Member of the Storting
- Incumbent
- Assumed office 1 October 2025
- Constituency: Østfold

Deputy Member of the Storting
- In office 1 October 2021 – 30 September 2025
- Deputising for: Jon-Ivar Nygård (2021–2025)
- Constituency: Østfold

Personal details
- Born: 10 July 1982 (age 44)
- Party: Labour
- Alma mater: University of Oslo
- Occupation: Research advisor Politician

= Solveig Vitanza =

Norwegian politician

Solveig Vitanza (born 10 July 1982) is a Norwegian research advisor and politician for the Labour Party.

==Biography==
Vitanza was elected deputy representative to the Storting from the constituency of Østfold for the period 2021–2025, for the Labour Party. She was meeting for Jon-Ivar Nygård in the Storting from 2021 while Nygård is minister of transport. After the 2025 election, she was elected as a regular member of the Storting, securing her own seat rather than being an active meeting deputy member.

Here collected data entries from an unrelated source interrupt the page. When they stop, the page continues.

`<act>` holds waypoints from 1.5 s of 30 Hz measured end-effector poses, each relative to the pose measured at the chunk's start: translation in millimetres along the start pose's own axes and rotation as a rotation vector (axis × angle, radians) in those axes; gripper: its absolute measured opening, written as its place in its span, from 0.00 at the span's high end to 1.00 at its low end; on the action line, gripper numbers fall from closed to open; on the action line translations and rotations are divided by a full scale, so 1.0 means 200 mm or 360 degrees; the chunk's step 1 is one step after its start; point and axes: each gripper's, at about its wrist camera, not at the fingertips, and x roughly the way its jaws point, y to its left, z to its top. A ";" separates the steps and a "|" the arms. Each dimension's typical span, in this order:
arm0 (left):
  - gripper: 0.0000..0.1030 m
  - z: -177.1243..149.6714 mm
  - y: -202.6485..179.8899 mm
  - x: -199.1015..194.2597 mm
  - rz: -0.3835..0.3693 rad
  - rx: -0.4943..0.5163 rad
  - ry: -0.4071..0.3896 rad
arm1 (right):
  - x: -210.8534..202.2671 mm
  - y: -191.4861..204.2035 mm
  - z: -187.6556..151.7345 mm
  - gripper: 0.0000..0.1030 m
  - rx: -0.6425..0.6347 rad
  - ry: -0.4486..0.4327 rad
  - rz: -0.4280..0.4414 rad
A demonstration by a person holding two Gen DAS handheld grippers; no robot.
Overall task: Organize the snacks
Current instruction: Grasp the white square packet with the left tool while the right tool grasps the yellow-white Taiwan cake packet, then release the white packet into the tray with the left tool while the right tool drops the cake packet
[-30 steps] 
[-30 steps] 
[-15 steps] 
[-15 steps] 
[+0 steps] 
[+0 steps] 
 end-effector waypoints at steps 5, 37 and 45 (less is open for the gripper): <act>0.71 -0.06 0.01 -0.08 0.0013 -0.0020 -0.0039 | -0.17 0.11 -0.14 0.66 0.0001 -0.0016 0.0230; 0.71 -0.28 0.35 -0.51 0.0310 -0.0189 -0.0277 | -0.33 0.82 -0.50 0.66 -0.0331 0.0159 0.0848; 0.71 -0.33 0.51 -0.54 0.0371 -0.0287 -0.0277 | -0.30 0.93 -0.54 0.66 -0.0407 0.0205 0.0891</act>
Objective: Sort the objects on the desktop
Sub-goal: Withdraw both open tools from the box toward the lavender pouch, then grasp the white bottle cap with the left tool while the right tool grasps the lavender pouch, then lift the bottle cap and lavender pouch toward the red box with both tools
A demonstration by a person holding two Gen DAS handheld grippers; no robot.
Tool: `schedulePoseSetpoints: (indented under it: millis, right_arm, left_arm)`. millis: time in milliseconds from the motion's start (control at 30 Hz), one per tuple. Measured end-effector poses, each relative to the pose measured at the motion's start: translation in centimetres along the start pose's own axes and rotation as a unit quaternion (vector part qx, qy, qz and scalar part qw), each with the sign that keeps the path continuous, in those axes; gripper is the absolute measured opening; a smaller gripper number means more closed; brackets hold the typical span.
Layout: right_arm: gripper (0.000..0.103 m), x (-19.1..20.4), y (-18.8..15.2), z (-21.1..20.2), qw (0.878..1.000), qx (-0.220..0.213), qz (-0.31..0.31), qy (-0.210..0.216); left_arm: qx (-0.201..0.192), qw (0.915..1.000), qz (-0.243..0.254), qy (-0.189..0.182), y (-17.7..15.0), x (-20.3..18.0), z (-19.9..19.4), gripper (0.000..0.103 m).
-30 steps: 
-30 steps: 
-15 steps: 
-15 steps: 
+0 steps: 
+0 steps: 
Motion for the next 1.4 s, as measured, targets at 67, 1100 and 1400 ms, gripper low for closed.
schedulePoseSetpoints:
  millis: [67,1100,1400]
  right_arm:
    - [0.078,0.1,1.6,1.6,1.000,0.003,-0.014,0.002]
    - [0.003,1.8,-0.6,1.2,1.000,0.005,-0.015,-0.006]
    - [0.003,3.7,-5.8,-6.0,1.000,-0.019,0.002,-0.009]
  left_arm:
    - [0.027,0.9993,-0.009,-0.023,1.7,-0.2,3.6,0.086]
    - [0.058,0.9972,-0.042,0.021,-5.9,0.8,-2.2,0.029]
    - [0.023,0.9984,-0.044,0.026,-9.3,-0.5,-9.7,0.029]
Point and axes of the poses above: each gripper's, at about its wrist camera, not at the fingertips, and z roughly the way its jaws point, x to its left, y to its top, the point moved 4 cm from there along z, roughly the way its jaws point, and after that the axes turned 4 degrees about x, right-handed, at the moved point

In the Storting, she is a member of the Standing Committee on Business and Industry for both the 2021-2025 period and the ongoing period of 2025-2029.

Vitanza hails from Halden, and has been member of the municipal council of Halden since 2019. She is educated from the University of Oslo, and has worked as research advisor at the Østfold University College.